BEGIN Recorded data
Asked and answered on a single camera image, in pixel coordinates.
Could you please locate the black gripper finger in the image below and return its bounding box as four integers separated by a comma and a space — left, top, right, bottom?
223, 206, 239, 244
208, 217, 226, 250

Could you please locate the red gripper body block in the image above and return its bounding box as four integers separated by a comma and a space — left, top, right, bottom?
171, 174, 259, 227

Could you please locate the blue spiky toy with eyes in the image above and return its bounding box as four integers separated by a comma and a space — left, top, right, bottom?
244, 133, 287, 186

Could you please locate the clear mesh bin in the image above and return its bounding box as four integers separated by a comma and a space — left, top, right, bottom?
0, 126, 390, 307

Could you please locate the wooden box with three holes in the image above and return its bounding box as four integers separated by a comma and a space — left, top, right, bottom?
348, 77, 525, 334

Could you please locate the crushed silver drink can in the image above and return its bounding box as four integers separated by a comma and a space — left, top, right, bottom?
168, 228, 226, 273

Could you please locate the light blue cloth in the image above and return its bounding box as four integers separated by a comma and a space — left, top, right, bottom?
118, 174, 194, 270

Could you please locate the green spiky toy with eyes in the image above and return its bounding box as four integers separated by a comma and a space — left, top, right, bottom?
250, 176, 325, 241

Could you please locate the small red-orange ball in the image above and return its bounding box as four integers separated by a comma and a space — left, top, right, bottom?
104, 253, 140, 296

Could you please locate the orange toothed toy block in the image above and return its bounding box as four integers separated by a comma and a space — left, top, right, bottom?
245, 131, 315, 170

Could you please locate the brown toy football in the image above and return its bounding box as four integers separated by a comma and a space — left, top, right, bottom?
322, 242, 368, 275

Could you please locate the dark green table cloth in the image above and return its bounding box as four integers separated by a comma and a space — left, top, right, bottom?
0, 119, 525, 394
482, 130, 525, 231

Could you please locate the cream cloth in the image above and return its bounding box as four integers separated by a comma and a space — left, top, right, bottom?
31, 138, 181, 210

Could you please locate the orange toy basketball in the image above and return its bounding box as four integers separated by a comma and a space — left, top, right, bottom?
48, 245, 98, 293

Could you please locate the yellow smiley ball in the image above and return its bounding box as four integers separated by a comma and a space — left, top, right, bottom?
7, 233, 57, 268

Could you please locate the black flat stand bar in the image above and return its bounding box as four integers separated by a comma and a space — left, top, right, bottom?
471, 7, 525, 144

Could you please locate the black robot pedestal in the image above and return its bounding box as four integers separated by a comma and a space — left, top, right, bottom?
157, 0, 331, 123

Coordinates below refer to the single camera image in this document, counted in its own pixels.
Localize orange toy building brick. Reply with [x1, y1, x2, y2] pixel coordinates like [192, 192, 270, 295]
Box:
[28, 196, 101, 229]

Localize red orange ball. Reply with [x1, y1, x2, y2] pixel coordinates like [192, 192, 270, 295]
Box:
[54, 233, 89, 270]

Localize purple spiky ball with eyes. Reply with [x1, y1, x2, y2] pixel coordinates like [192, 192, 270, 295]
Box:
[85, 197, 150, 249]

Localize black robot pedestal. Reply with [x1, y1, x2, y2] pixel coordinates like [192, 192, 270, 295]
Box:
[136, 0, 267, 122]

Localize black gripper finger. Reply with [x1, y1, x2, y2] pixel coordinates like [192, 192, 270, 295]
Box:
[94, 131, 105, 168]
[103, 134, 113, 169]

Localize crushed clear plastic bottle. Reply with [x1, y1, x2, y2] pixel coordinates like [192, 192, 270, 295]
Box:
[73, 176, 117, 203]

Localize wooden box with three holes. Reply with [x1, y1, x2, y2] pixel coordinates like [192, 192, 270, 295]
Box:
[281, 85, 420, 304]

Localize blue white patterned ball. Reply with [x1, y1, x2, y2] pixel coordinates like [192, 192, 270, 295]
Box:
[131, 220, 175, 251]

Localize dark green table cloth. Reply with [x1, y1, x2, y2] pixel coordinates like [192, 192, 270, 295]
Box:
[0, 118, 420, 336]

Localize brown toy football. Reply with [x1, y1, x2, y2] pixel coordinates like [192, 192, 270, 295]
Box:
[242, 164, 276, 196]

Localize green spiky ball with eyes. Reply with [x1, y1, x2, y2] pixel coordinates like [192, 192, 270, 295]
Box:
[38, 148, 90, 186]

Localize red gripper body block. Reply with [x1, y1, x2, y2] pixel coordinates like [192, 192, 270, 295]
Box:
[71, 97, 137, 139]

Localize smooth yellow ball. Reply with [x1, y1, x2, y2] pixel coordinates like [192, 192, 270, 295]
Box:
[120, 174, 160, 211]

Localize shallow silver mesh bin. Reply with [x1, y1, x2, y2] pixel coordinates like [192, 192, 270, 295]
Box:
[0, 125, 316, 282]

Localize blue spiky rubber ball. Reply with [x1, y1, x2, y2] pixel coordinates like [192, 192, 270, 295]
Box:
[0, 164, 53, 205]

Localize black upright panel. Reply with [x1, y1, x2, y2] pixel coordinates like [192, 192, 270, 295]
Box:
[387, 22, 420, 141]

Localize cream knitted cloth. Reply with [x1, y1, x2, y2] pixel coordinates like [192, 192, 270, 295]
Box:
END Recorded data
» **Task goal**
Where a line in the records above contains the string "single", return that line.

» **Exercise response**
Asked and answered on a single camera image, in pixel coordinates.
Coordinates below refer to the single camera image in this document, counted in its own pixels.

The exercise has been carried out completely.